Outside, some had taken advantage of the swimming pool on Saturday, and on Sunday in the park of this former residence of the governor of Ceylon at the time of British colonization, as in that of the residence of the Prime Minister, families picnicking were fucking all over the place, and temporary kitchens had even popped up here and there.

– Waiting and urgency –

The political situation remained uncertain on Sunday. If the president does resign as promised on July 13, parliament would then have one month, by law, to elect a replacement.

A very long delay given the state of crisis in the country. The Speaker of Parliament also affirmed that the legislators would designate the new President deputies within a week. But no candidate seems to have gathered a majority of votes for the moment.

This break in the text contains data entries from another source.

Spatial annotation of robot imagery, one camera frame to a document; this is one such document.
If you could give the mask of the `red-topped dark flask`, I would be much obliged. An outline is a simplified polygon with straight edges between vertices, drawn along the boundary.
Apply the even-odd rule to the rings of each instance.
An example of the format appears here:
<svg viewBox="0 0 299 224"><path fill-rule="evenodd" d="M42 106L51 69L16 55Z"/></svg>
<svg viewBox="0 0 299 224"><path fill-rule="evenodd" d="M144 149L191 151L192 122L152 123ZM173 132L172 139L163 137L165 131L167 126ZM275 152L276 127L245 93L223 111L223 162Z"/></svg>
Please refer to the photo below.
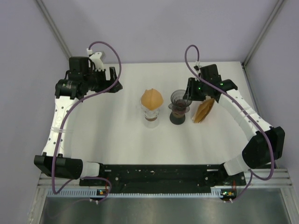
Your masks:
<svg viewBox="0 0 299 224"><path fill-rule="evenodd" d="M185 122L185 110L172 110L170 113L170 121L175 125L181 125Z"/></svg>

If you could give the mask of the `glass beaker with brown band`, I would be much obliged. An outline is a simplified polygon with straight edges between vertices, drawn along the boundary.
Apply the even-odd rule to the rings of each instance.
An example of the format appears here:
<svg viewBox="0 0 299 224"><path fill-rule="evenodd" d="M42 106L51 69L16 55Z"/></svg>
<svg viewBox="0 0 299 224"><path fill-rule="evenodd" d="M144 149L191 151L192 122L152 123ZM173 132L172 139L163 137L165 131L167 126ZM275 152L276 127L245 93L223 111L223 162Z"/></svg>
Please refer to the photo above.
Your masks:
<svg viewBox="0 0 299 224"><path fill-rule="evenodd" d="M158 117L154 117L154 118L144 117L142 123L146 128L153 129L159 125L159 119Z"/></svg>

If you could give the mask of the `single brown coffee filter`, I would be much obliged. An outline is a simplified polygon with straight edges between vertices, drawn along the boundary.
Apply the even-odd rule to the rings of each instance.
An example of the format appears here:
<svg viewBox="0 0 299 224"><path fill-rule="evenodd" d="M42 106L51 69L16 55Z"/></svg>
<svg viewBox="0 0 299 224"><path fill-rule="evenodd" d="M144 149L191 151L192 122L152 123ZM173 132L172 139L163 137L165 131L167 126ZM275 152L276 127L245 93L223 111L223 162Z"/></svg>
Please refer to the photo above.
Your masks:
<svg viewBox="0 0 299 224"><path fill-rule="evenodd" d="M145 90L141 97L141 104L151 111L159 108L163 102L161 93L156 89Z"/></svg>

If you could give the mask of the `clear glass dripper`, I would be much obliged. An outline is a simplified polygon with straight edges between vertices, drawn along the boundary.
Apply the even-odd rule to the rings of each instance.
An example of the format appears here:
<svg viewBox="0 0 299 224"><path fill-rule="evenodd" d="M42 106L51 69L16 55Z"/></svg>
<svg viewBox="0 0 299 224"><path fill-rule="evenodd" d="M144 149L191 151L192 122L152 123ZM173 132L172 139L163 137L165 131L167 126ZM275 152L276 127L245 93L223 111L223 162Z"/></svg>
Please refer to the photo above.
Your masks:
<svg viewBox="0 0 299 224"><path fill-rule="evenodd" d="M140 108L143 111L143 114L146 119L156 119L159 116L160 107L150 110L149 108L145 107L142 103L140 103Z"/></svg>

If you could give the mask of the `grey plastic dripper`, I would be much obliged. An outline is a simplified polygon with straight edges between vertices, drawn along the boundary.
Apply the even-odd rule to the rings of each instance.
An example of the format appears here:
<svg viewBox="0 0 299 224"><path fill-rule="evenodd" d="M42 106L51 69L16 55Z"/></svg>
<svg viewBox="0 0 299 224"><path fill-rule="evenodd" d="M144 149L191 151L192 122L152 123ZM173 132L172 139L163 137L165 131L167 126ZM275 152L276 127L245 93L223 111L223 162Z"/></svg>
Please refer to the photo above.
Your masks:
<svg viewBox="0 0 299 224"><path fill-rule="evenodd" d="M185 96L186 90L176 90L171 94L171 103L168 108L173 112L187 113L190 110L191 100Z"/></svg>

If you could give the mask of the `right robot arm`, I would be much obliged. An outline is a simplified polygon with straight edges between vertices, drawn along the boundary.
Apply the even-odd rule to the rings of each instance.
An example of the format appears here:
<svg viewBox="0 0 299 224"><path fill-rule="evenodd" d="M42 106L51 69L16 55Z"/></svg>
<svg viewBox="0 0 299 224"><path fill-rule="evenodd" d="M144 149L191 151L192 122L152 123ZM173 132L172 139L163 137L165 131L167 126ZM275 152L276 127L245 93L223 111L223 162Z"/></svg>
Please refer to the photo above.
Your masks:
<svg viewBox="0 0 299 224"><path fill-rule="evenodd" d="M191 101L204 101L206 97L214 99L232 116L248 140L238 156L219 166L219 181L228 185L238 173L267 163L274 165L283 152L283 128L274 127L263 120L245 101L232 80L222 80L216 64L204 67L195 65L191 71L196 71L197 76L188 79L184 98Z"/></svg>

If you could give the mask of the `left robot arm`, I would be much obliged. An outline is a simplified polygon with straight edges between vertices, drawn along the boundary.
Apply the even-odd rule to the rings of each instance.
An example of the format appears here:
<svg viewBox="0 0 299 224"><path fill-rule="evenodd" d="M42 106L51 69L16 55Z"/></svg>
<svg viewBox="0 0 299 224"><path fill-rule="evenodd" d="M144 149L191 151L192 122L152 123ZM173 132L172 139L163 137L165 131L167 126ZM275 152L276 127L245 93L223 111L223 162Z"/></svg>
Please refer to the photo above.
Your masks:
<svg viewBox="0 0 299 224"><path fill-rule="evenodd" d="M90 91L116 93L122 89L114 67L109 68L110 79L106 79L101 58L102 52L88 57L70 57L66 77L55 86L55 112L50 134L42 155L34 158L34 164L48 177L78 179L87 176L96 185L105 182L103 164L71 157L71 140L78 111L73 106L78 106Z"/></svg>

All officials, both in Sri Lanka and abroad, hope to see the political crisis resolved as soon as possible so that the country can tackle the economic disaster caused in large part by the loss of tourism revenue following an attack. jihadist in 2019 then the Covid-19 pandemic.

The country, which defaulted on the payment of its debt in April, is currently in negotiations with the IMF, which said on Sunday that it hoped for “a rapid settlement” of the situation to allow “the resumption of our dialogue”.

The Chief of Staff called for calm, assuring that it was possible “to resolve the crisis peacefully and constitutionally”.

On Sunday, US Secretary of State Antony Blinken called on Parliament “to resolve this situation for the good of the country, not a political party”.

The future government “will have to work quickly to identify the problems and find the solutions in order to bring back economic stability”, he said, adding that these solutions should respond “to the discontent of the people, who are so powerful and palpable, with to the deterioration of economic conditions”.